A big Agnes Copper Spur UL2 tent without the fly. This tent is freestanding and does not needed to be pegged down so is ideal for use on tent platforms. This image also shows the doors on the side of the tent. If the weather is dry and warm you don’t need to use the fly. This model of tent is very recognisable by is orange and white colour and for those that don’t want to stand out it also comes in grey

ZPacks Ultralight Duplex tent. This ultralight, single skin, two person tent is well known among ultralight hikers and weights almost nothing. In addition it can use trekking poles rather than dedicated tent poles to further reduce the weight.

MSR Hubba Hubba 2 person tent. This is a great choice when your sharing with someone who is not your partner as you can sleep in different directions (the internal tent width is the same top and bottom) for a bit of separation

5. Don't forget the tent pegs

Most tents will comes with a partial or full set of tent pegs. The quality of these pegs may vary depending on the brand and I have purchased tents in that past that while the tent has been excellent the pegs have been all but useless and needed replacing within a short period of purchasing the tent. When buying a new tent shout yourself to a descent set of tent peg if you don’t own any. In addition to having good quality pegs carry a few different types depending on the expected conditions. I will always carry a number of MSR sand pegs with me and its rare that I don’t use them.

MSR Sand peg

Last words

So you’ve just purchased a new tent and plan on doing the trip of a lifetime. Don’t forget to do a short shakedown hike o iron out any kinks and to familiarise yourself with how all the bits go together.

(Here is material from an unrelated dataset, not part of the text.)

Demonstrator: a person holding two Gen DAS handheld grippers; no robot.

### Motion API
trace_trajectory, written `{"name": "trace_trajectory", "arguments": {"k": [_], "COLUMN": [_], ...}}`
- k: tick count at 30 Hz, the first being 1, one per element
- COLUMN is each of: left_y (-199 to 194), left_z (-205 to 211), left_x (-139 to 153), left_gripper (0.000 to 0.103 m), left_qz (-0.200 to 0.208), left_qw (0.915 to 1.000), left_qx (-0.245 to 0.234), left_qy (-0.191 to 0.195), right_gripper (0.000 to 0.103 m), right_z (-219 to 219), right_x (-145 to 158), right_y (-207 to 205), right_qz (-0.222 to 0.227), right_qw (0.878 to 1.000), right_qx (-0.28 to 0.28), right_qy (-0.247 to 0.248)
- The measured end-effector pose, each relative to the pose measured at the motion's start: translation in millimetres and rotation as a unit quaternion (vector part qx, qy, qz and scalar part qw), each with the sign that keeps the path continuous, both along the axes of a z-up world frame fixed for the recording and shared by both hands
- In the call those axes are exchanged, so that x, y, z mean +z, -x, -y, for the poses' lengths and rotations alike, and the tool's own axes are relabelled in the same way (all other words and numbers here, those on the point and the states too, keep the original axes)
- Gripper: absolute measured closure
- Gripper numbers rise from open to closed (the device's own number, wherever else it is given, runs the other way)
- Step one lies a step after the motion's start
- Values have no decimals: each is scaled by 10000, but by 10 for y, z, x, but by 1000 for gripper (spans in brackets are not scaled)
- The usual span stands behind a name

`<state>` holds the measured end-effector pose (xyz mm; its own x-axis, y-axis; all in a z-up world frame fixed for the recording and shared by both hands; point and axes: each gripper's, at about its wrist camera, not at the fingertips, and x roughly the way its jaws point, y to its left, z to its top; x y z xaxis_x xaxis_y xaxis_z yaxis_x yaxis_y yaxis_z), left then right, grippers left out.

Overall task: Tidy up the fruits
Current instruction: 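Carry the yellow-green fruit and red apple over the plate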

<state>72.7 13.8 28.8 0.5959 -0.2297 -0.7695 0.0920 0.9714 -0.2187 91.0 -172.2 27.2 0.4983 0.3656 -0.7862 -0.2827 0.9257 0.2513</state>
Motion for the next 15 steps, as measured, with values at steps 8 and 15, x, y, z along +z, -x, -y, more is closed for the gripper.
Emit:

Also remember when choosing a tent that this is a purchase that you are likely to have for a number of years so take your time. I spent over two months researching before I bought my current Big Agnes tent making sure that it would meet my requirements. I initially started with a list of three tents and progressively narrowed down my choices based on the type of hiking that I was planning and it has not let me down so far.

It is likely that if you are a keen hiker you will end up owning more than one shelter and while our older heavier tent doesn’t get used much anymore it now serves as a spare for when we take non hiking friends and family camping. Bring on tent number three which will be my long distance lightweight tent; but don’t tell Gill.